Sendo uma norma de fomento, ainda que de forma emergencial, entendo que a lei Aldir Blanc encontra fundamento direto no dever constitucional de fomento que, mesmo em tempos de pandemia, deve continuar a existir (como o amparo à educação, à saúde, à manutenção do  emprego e renda etc., permaneceu existindo, inclusive com criação de normas emergenciais específicas para cada setor).

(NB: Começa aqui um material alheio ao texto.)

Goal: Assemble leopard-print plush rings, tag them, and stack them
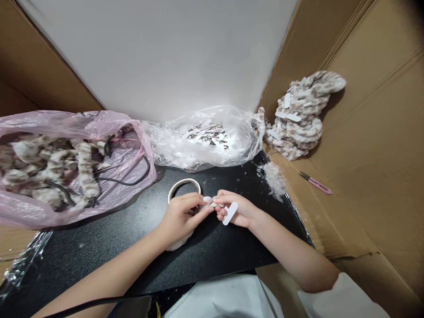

Assim, ela pode ser entendida como uma norma geral, e que Estados e Municípios farão suas normas locais, a fim de executá-la (como previu o próprio decreto da Aldir Blanc, que atribuiu aos Estados e Municípios o dever de regulamentar essa execução, em mais um prova de ser o fomento à cultura uma competência compartilhada entre os entes).

Nessa regulamentação, portanto, os entes têm autonomia para regulamentar os mecanismos jurídicos para a realização do fomento emergencial, observada a lei local de fomento a cultura, se existente, e as regras do fundo de cultura, caso seja utilizado.

Não há que se falar, portanto, em aplicação de normas que não são específicas para o fomento. As ações emergenciais de apoio ao setor cultural se fundamentam na própria Aldir Blanc (e nos regulamentos estaduais e/ou municipais) e não precisam de normas “suplementares” para se realizar.

Com a criação de mecanismos jurídicos, observada a Aldir Blanc, os princípios administrativos, as regras de processo administrativo etc., é possível a elaboração de editais, chamadas públicas específicas para o fomento cultural, sem que seja necessário espelhar ou “copiar” modelos que não são próprios da área.

Sim, defendo uma autonomia. E isso não é uma novidade a ser criada exclusivamente para a cultura. O Estado brasileiro, por exemplo, fomenta a produção científica há anos, com mecanismos próprios de repasse de recurso (bolsas, passagens, diárias etc.) e não se exige a prestação de contas do que o pesquisador gastou com o recurso da bolsa.

Exige-se, pelo contrário, que ele comprove a realização do projeto, a tese aprovada. Por que não aplicar essa lógica para  a cultura, se o que o Estado faz em relação a ela é também fomento? Por que o reconhecimento para artistas não pode ser dado como prêmio sem que isso seja confundido com o prêmio previsto na lei 8.666/93 (lei de licitações e contratos)? Por que não se dá a autonomia necessária aos instrumentos jurídicos de fomento à cultura?

As (tentativas) de respostas ficam para uma outra oportunidade.